> [EXERCISE]:
Write the data below out exactly as it stands. Do not include the pictures.

> [RECORDED INFORMATION]:

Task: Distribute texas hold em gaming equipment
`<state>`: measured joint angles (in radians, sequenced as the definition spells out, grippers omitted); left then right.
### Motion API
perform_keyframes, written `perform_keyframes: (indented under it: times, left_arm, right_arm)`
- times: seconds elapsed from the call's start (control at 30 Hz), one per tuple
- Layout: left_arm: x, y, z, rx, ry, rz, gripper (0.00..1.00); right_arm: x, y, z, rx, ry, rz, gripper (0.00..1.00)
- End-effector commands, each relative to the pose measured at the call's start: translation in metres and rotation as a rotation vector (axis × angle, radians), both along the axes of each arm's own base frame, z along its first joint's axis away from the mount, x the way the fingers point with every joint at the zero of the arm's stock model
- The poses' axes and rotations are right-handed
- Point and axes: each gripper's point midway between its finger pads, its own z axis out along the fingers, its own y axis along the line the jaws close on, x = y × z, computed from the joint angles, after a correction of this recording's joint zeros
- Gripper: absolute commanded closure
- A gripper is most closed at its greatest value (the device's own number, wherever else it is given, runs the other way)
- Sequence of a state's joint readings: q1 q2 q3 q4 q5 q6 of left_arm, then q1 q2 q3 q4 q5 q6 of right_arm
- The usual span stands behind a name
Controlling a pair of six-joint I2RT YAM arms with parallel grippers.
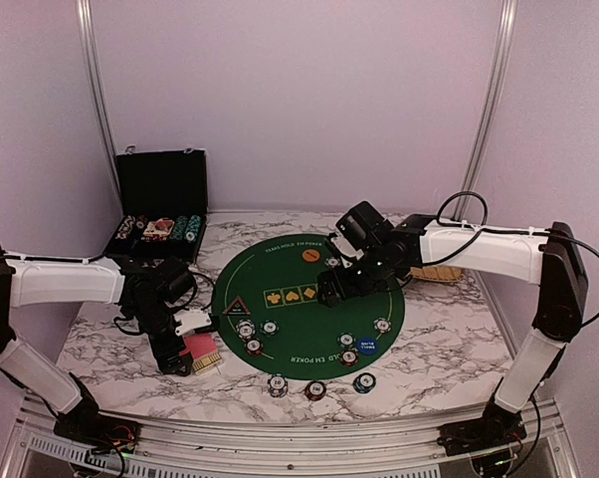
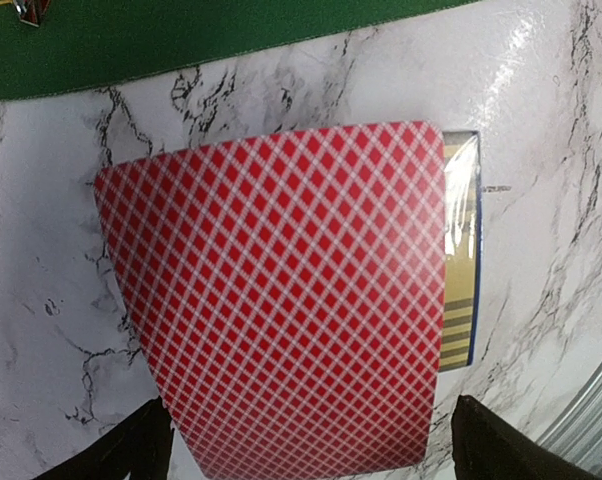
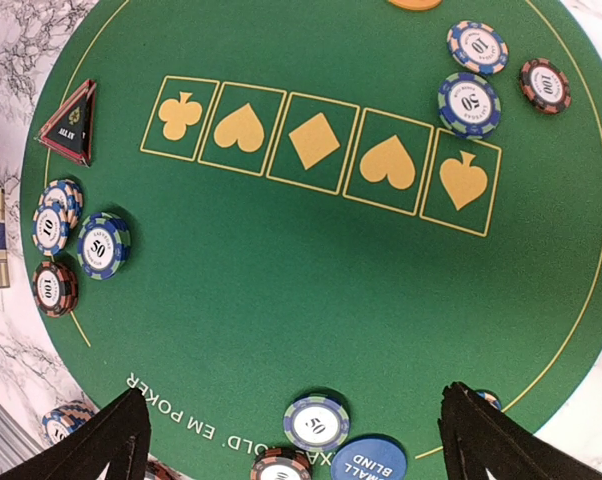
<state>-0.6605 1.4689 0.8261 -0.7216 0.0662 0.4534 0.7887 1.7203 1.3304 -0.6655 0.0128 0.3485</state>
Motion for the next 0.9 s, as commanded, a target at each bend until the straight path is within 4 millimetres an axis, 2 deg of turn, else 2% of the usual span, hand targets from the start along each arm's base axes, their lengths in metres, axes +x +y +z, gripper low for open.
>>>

> [ANSWER SPACE]:
Task: Distribute texas hold em gaming equipment
`<state>`: measured joint angles (in radians, sequenced as the definition spells out, grippers omitted); left then right.
### Motion API
perform_keyframes, written `perform_keyframes: (indented under it: times, left_arm, right_arm)`
- times: seconds elapsed from the call's start (control at 30 Hz), one per tuple
- Layout: left_arm: x, y, z, rx, ry, rz, gripper (0.00..1.00); right_arm: x, y, z, rx, ry, rz, gripper (0.00..1.00)
- End-effector commands, each relative to the pose measured at the call's start: translation in metres and rotation as a rotation vector (axis × angle, radians), both along the axes of each arm's own base frame, z along its first joint's axis away from the mount, x the way the fingers point with every joint at the zero of the arm's stock model
- The poses' axes and rotations are right-handed
- Point and axes: each gripper's point midway between its finger pads, its own z axis out along the fingers, its own y axis along the line the jaws close on, x = y × z, computed from the joint angles, after a correction of this recording's joint zeros
- Gripper: absolute commanded closure
- A gripper is most closed at its greatest value (the device's own number, wherever else it is given, runs the other way)
- Sequence of a state's joint readings: q1 q2 q3 q4 q5 q6 of left_arm, then q1 q2 q3 q4 q5 q6 of right_arm
- The usual span stands behind a name
Controlling a pair of six-joint I2RT YAM arms with parallel grippers.
<state>-0.6605 1.4689 0.8261 -0.7216 0.0662 0.4534 0.7887 1.7203 1.3304 -0.6655 0.0128 0.3485</state>
Motion for the next 0.9 s, as commanded, a target at each bend until the straight path is within 4 millimetres an axis, 2 deg of turn, else 2% of the usual span, hand targets from the start along each arm's base axes, their lengths in metres, axes +x +y +z, gripper low for open.
>>>

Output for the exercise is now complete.